Let $f \in C^1$ and ${\lim_{x \to \infty} {f'^2}(x) + {f^3}(x) = 0$. Prove that ${\lim_{x \to \infty} f(x) = 0$.

Proof. Let $h(x) = \{ f'(x) \}^2 + \{ f(x) \}^3$. For any $\epsilon > 0$, there is $x_0$ such that for $x>x_0$, $|h(x)| < \epsilon$. Consider the set $U = \{ x>x_0 \, : \, |f(x)| > \sqrt{2\epsilon} \}$. If $U$ is empty, then the result immediately follows. So assume $U$ is nonempty and choose any $a \in U$. If $f(a) > 0$, then $\{ f(a) \}^3 > 2\epsilon$, so $\{ f'(a) \}^2 + 2\epsilon < h(a) < \epsilon,$ which is a contradiction. Thus $f(a) < 0$ and $\{ f(a) \}^3 < -2\epsilon$. Then $-\epsilon < \{ f'(a) \}^2 + \{ f(a) \}^3 < \{ f'(a) \}^2 - 2\epsilon,$

or $\epsilon < \{ f'(a) \}^2$. Since $f'$ is continuous, this inequality implies $f'(a)$ does not vanish at any point in $U$.

Now assume there is a point $b \in U$ and $x_0 < a < b$ such that $f(b) < f(a)$, Applying intermediate value theorem, we may assume $a$ is in the neighborhood of $b$ in $U$. By mean value theorem, there is $c \in U$ such that $f'(c) < 0$. Since $f'$ cannot change its sign on $U$, $f$ is strictly decreasing on $U$. Especially, $I = [a, \infty) \subset U$.

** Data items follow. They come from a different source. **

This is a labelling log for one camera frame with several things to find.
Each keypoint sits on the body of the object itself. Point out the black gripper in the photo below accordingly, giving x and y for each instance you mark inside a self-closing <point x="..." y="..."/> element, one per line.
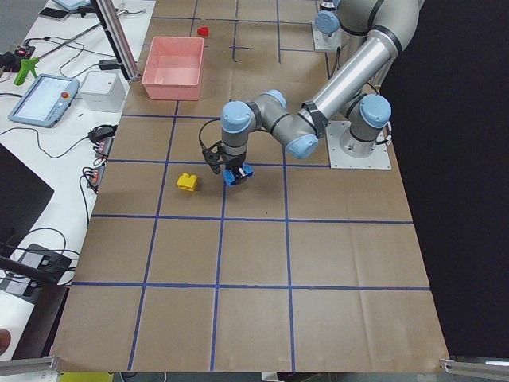
<point x="235" y="161"/>

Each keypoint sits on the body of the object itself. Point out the blue toy block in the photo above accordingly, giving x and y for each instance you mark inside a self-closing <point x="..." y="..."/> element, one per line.
<point x="237" y="176"/>

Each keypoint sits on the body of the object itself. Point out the red toy block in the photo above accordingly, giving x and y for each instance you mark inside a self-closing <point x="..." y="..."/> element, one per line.
<point x="203" y="31"/>

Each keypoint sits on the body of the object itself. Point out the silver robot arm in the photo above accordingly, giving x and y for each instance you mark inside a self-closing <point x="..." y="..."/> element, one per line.
<point x="377" y="32"/>

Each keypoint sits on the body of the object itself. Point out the pink plastic box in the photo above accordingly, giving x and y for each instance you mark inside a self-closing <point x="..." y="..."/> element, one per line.
<point x="174" y="68"/>

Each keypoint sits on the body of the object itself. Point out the white square box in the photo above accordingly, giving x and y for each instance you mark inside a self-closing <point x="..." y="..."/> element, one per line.
<point x="103" y="91"/>

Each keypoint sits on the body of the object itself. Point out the yellow toy block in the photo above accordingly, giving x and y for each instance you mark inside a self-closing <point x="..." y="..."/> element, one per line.
<point x="187" y="182"/>

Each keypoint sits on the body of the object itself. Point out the black power adapter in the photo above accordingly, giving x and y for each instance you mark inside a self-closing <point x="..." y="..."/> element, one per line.
<point x="108" y="64"/>

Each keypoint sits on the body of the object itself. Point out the teach pendant tablet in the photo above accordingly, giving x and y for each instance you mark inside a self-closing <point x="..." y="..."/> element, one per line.
<point x="46" y="101"/>

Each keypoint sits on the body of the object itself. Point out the black smartphone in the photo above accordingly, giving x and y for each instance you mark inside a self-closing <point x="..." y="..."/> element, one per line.
<point x="54" y="14"/>

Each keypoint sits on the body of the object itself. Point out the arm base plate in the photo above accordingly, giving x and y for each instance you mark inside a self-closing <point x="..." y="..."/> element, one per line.
<point x="347" y="153"/>
<point x="323" y="42"/>

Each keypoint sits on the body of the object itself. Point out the aluminium frame post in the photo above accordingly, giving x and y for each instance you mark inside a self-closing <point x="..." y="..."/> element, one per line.
<point x="109" y="20"/>

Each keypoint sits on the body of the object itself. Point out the green handled reacher tool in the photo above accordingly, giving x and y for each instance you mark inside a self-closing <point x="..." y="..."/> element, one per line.
<point x="27" y="66"/>

Now let $f(x) = - u^{-2}$, where $u = u(x) > 0$ on $I$. Then $h(x) = \{ f'(x) \}^2 + \{ f(x) \}^3 = 4 u'^2 u^{-6} - u^{-6}$,

or $2u' = - \sqrt{1 + u^6 h(x)}$.

Since $\epsilon < \{ f'(x) \}^2$ and $f'(x) < 0$, we have $-\sqrt{\epsilon} > f'(x) = 2u'u^{-3}$ and $u$ is strictly decreasing. So $u$ must converge and we have $\lim_{x\to\infty} 2u' = - \lim_{x\to\infty} \sqrt{1 + u^6 h(x)} = -1,$

which contradicts that $u$ converges.

So, for all $b \in U$ and $x_0 < a < b$, $f(b) \geq f(a)$. This means $f$ is monotone increasing on $U$. If $f(x) < -\sqrt{2\epsilon}$ for all $x > x_0$, then $f(x)$ must converge to some $-L$ where $L \geq \sqrt{2\epsilon}$. But this implies $\lim_{x\to\infty} f'(x) = \sqrt{L} > 0$, leading to a contradiction. Hence $|f(x_1)| \leq \sqrt{2\epsilon}$ for some sufficient large $x_1$, and by our preceeding argument, $|f(x)| \leq \sqrt{2\epsilon}$ for all $x \geq x_1$. So $f(x) \to 0$ as $x \to \infty$.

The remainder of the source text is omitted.